Exercise requirements> For the word "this", state how many lines of the records include it, with no other text.

(Stored dataset items)
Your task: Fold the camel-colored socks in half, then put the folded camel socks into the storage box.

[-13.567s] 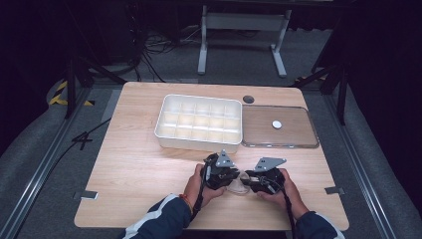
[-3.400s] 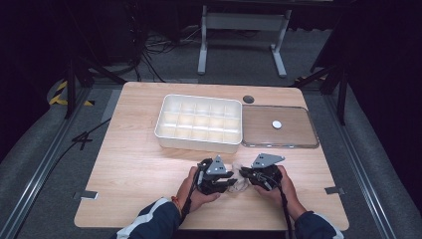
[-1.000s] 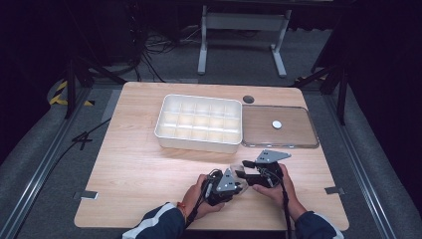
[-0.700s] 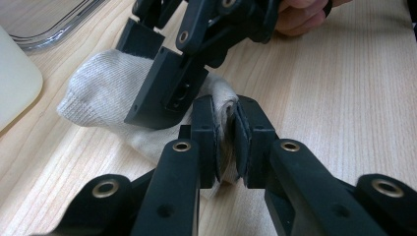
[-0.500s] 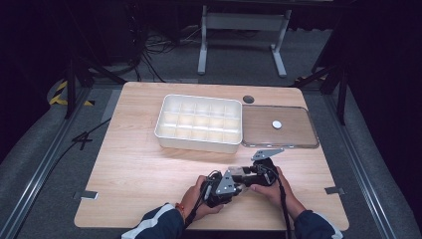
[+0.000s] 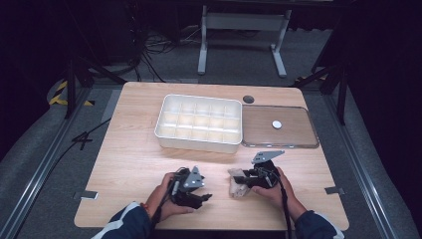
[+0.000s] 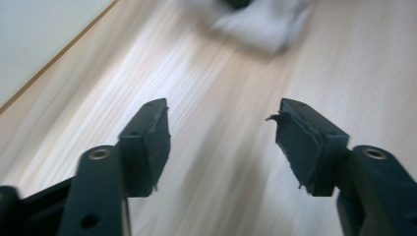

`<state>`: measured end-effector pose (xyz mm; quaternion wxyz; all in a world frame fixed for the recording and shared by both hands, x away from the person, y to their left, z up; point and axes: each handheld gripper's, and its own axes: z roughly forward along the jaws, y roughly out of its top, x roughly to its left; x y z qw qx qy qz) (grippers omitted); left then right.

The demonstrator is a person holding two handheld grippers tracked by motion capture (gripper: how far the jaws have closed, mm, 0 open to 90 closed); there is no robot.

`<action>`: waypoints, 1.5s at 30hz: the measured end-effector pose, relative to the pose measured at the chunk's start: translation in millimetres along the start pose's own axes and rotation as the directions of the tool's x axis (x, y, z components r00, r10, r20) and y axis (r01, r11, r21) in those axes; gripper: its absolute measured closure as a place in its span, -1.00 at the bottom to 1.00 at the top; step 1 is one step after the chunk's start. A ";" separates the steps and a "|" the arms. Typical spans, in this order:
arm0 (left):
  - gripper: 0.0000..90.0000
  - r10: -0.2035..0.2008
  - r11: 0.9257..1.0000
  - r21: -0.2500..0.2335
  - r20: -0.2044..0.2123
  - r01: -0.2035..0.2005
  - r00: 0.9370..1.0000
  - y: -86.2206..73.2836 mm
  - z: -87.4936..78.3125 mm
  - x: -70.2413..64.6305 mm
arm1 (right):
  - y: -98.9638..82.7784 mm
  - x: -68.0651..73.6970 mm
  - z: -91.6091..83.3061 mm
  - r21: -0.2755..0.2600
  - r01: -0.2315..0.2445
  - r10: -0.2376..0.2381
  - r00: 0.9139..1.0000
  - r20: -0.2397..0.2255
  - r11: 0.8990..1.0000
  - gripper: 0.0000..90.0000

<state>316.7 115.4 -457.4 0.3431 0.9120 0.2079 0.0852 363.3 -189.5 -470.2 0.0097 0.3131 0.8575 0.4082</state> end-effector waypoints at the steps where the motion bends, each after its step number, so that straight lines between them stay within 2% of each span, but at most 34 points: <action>1: -0.33 -0.017 1.000 0.004 -0.001 0.017 1.000 -5.2 -2.3 4.1 | -0.1 0.8 -1.2 -0.004 0.008 -0.008 1.000 0.011 1.000 0.52; 3: -0.41 -0.055 0.998 0.008 -0.029 0.055 0.998 -19.4 -10.2 15.5 | 0.2 1.9 -4.2 -0.009 0.018 -0.017 0.999 0.027 1.000 0.53; 7: -0.46 -0.113 0.994 0.000 -0.024 0.113 0.993 -38.3 -24.1 31.5 | 0.9 3.4 -10.6 -0.035 0.030 -0.029 0.998 0.047 0.999 0.54; 11: -0.50 -0.138 0.990 0.012 -0.018 0.138 0.990 -53.6 -28.8 39.7 | 1.3 5.4 -17.6 -0.062 0.055 -0.051 0.996 0.077 0.997 0.54; 14: -0.50 -0.135 0.991 0.017 -0.023 0.135 0.991 -59.3 -29.0 43.6 | 2.1 6.1 -23.1 -0.065 0.085 -0.078 0.992 0.104 0.994 0.54; 17: -0.51 -0.120 0.993 0.003 -0.019 0.120 0.993 -60.1 -27.6 46.9 | 2.9 4.4 -29.1 -0.086 0.098 -0.086 0.987 0.132 0.991 0.54; 21: -0.56 -0.103 0.994 -0.028 -0.056 0.102 0.993 -61.6 -22.2 48.6 | 3.0 3.3 -36.7 -0.111 0.115 -0.096 0.982 0.166 0.987 0.54; 23: -0.66 -0.106 0.994 -0.042 -0.058 0.104 0.993 -62.0 -19.9 49.8 | 3.0 2.3 -40.0 -0.123 0.118 -0.095 0.980 0.177 0.985 0.54; 26: -0.67 -0.109 0.993 -0.044 -0.057 0.107 0.992 -61.5 -19.0 50.2 | 3.7 0.9 -43.9 -0.136 0.124 -0.097 0.976 0.194 0.983 0.54; 34: -0.68 -0.107 0.994 -0.041 -0.057 0.104 0.993 -60.9 -18.8 50.9 | 5.0 1.3 -50.0 -0.157 0.144 -0.108 0.970 0.217 0.977 0.54; 45: -0.68 -0.109 0.993 -0.041 -0.056 0.107 0.992 -60.9 -18.5 50.6 | 7.3 0.9 -56.6 -0.180 0.150 -0.105 0.966 0.236 0.972 0.54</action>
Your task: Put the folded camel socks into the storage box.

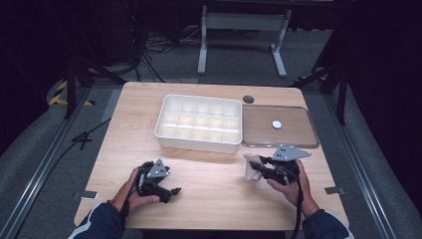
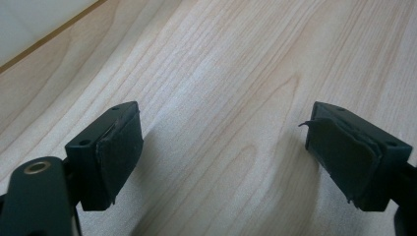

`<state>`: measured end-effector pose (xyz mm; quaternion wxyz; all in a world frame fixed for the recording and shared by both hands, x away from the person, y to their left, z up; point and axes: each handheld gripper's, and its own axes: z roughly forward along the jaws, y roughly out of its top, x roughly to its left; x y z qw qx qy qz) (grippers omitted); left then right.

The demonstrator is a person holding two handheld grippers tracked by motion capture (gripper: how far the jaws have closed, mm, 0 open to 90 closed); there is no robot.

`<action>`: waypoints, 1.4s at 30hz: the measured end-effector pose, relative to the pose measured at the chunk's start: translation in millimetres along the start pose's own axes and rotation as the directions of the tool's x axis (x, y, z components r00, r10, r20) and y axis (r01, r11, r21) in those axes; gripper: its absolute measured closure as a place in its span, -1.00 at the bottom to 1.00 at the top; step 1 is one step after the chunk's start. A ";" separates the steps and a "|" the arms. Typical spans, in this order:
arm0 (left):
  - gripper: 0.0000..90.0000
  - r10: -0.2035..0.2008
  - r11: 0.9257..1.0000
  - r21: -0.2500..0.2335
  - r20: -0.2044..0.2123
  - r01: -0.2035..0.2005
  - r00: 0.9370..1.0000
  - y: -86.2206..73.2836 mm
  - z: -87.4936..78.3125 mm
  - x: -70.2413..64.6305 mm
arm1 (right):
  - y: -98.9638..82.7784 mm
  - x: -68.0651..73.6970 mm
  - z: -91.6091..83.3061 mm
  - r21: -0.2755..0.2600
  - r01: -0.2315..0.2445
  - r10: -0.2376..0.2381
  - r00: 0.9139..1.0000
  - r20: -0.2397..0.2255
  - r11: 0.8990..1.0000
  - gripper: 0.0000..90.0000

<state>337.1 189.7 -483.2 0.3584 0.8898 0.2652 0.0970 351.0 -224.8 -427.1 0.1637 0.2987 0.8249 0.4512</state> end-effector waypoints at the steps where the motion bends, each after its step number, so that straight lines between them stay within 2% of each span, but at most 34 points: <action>1: -0.68 0.000 1.000 0.000 0.000 0.000 1.000 0.0 0.0 0.0 | -0.3 -0.3 -0.2 -0.002 0.001 -0.001 1.000 0.001 1.000 0.54; 5: -0.69 0.011 1.000 -0.001 0.004 -0.011 1.000 0.3 0.3 0.9 | -1.2 -3.5 -3.0 -0.018 -0.024 0.024 1.000 -0.003 1.000 0.54; 15: -0.69 0.018 1.000 0.002 0.008 -0.018 1.000 0.7 0.5 1.6 | 3.3 -1.4 -6.3 -0.035 0.001 0.000 1.000 0.011 0.999 0.54; 18: -0.69 0.019 1.000 0.005 0.006 -0.019 1.000 0.8 0.4 1.6 | 5.5 -3.3 -7.1 -0.051 -0.020 0.021 1.000 0.011 0.999 0.54; 29: -0.71 0.019 1.000 0.006 0.004 -0.019 1.000 1.2 0.7 1.5 | 32.7 0.8 -1.4 -0.093 0.034 -0.032 0.999 0.018 0.995 0.54; 37: -0.71 0.018 1.000 0.005 0.004 -0.018 1.000 1.2 0.7 1.4 | 49.2 -5.9 -1.9 -0.114 0.058 -0.055 0.998 0.028 0.992 0.53; 42: -0.71 0.019 1.000 0.005 0.004 -0.019 1.000 1.2 0.7 1.5 | 57.8 -11.2 -1.3 -0.106 0.075 -0.071 0.997 0.042 0.991 0.53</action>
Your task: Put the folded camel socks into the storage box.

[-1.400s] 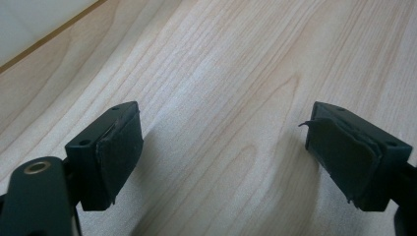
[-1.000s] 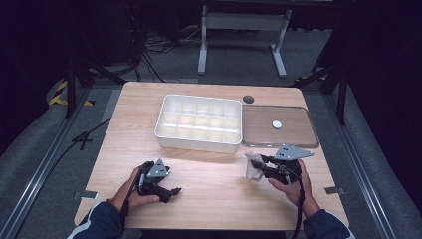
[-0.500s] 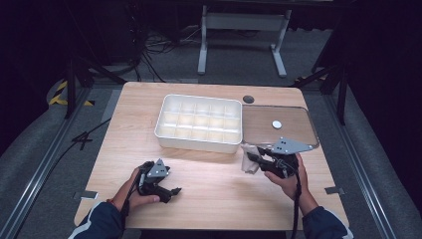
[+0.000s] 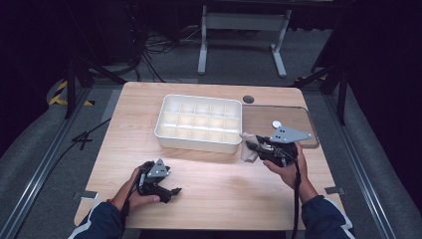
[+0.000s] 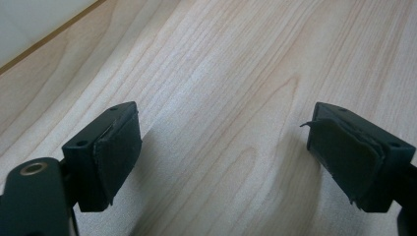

Response area> 2